Select a site profile — check one or more profiles in the Crawl tab (Artlist, Pexels, Pixabay, Storyblocks, or Generic)
Set the start URL — auto-populated per profile, or paste any URL for Generic mode
Configure crawl settings — batch size, depth, delays, headless mode
Start crawling — the crawler discovers pages, extracts metadata, and intercepts video URLs
Browse results — switch to the Library tab to search, filter, rate, tag, and organize clips
Download — select clips and download with the built-in manager, or export URL lists for external tools

Configuration

All settings persist automatically in a JSON config file.
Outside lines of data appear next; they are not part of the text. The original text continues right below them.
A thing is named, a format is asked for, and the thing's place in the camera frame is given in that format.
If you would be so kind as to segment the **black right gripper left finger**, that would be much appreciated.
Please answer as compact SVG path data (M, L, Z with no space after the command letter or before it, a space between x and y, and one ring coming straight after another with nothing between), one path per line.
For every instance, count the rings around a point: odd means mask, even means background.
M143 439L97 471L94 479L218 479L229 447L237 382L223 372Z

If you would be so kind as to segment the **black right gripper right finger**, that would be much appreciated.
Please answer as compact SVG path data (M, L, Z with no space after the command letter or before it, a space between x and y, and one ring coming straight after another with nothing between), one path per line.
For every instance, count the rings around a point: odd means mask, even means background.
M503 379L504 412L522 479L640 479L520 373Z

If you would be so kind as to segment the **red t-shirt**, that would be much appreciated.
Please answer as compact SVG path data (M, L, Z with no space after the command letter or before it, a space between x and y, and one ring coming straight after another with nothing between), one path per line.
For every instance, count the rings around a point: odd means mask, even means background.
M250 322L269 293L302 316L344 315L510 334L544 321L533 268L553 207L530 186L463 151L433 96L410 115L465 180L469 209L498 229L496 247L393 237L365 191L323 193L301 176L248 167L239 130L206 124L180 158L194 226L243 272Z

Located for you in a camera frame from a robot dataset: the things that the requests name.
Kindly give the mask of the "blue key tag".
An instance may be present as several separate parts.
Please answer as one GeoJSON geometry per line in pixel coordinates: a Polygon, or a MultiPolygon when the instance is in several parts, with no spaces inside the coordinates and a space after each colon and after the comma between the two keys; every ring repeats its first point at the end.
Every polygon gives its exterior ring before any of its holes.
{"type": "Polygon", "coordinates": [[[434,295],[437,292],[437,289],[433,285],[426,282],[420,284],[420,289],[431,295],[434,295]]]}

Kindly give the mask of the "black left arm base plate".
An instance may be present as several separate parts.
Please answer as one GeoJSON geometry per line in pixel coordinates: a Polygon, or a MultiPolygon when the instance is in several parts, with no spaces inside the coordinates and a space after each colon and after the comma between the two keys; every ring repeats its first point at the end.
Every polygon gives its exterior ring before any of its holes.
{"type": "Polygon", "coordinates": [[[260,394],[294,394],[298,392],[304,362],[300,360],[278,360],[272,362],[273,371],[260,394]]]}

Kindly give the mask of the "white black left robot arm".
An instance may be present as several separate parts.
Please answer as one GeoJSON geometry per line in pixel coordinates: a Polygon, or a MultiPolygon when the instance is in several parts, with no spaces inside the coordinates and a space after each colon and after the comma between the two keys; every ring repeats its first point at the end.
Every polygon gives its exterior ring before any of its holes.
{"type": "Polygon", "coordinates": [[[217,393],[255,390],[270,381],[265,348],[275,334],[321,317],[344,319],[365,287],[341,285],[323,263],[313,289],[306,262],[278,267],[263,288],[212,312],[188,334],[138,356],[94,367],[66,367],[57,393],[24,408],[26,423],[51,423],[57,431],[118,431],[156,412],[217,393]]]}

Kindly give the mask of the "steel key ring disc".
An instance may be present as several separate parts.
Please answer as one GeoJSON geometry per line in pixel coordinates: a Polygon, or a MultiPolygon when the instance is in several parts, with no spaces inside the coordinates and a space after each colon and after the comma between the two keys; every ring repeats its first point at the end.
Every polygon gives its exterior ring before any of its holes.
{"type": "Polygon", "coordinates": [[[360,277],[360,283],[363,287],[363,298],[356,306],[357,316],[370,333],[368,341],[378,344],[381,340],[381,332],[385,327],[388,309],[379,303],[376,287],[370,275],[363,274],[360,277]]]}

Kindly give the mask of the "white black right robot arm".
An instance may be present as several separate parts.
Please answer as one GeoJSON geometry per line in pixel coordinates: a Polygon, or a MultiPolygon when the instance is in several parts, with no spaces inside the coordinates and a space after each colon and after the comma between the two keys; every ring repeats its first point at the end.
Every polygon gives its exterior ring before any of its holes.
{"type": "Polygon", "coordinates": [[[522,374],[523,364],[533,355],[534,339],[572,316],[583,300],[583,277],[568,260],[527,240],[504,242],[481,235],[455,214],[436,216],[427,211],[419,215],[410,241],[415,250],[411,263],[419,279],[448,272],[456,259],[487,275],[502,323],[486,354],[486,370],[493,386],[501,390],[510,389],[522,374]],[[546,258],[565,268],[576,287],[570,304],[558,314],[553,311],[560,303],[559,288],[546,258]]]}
Key options:

Setting	Default	Description
Batch size	50	Pages per crawl batch
Page delay	2s	Wait between page loads
Scroll delay	1s	Wait between scroll steps
M3U8 wait	5s	Time to wait for video URLs to appear
Scroll steps	10	Number of scroll-down actions per page
Timeout	30s	Page load timeout
Max pages	0 (unlimited)	Stop after N pages
Max depth	3	Link-following depth
Headless	On	Run browser without visible window
Concurrent DLs	2	Parallel download workers
Max retries	3	Download retry attempts
Bandwidth limit	0 (unlimited)	Download speed cap in KB/s
Clipboard monitor	Off	Auto-detect URLs from clipboard

Filename Templates

Customize download filenames using template variables:

{title}                      → Beautiful_Sunset.mp4
{clip_id}_{title}            → abc123_Beautiful_Sunset.mp4
{creator}/{collection}/{title} → JohnDoe/Nature/Beautiful_Sunset.mp4

Available variables: {title}, {clip_id}, {creator}, {collection}, {resolution}

How It Works

┌─────────────────────────────────────────────────────────────────────────┐
│                            PyQt6 GUI                                    │
│  ┌──────────┐  ┌──────────┐  ┌──────────┐  ┌──────────┐  ┌──────────┐ │
│  │  Crawl   │  │  Library  │  │  Detail   │  │ Download │  │  Export  │ │
│  │  Tab     │  │  Tab      │  │  Panel    │  │  Tab     │  │  Tab    │ │
│  └────┬─────┘  └────┬─────┘  └────┬─────┘  └────┬─────┘  └────┬────┘ │
└───────┼──────────────┼──────────────┼──────────────┼──────────────┼─────┘
        │              │              │              │              │
        ▼              ▼              ▼              ▼              ▼
┌──────────────┐  ┌──────────────────────────┐  ┌──────────────────────┐
│   Crawler    │  │      SQLite + FTS5       │  │   Download Worker    │
│   Worker     │──│                          │──│                      │
│  (QThread)   │  │  clips, crawl_queue,     │  │  ThreadPoolExecutor  │
│              │  │  crawled_pages,           │  │  + ffmpeg HLS→MP4   │
│  Playwright  │  │  collections,            │  │  + retry backoff     │
│  Chromium    │  │  saved_searches           │  │  + speed tracking    │
└──────────────┘  └──────────────────────────┘  └──────────────────────┘

Crawler Worker — Runs Playwright in an async event loop on a dedicated QThread. Navigates pages, injects JavaScript hooks for XHR/fetch/DOM video interception, extracts metadata via regex selectors + OpenGraph + JSON-LD, and manages the crawl queue with depth/priority.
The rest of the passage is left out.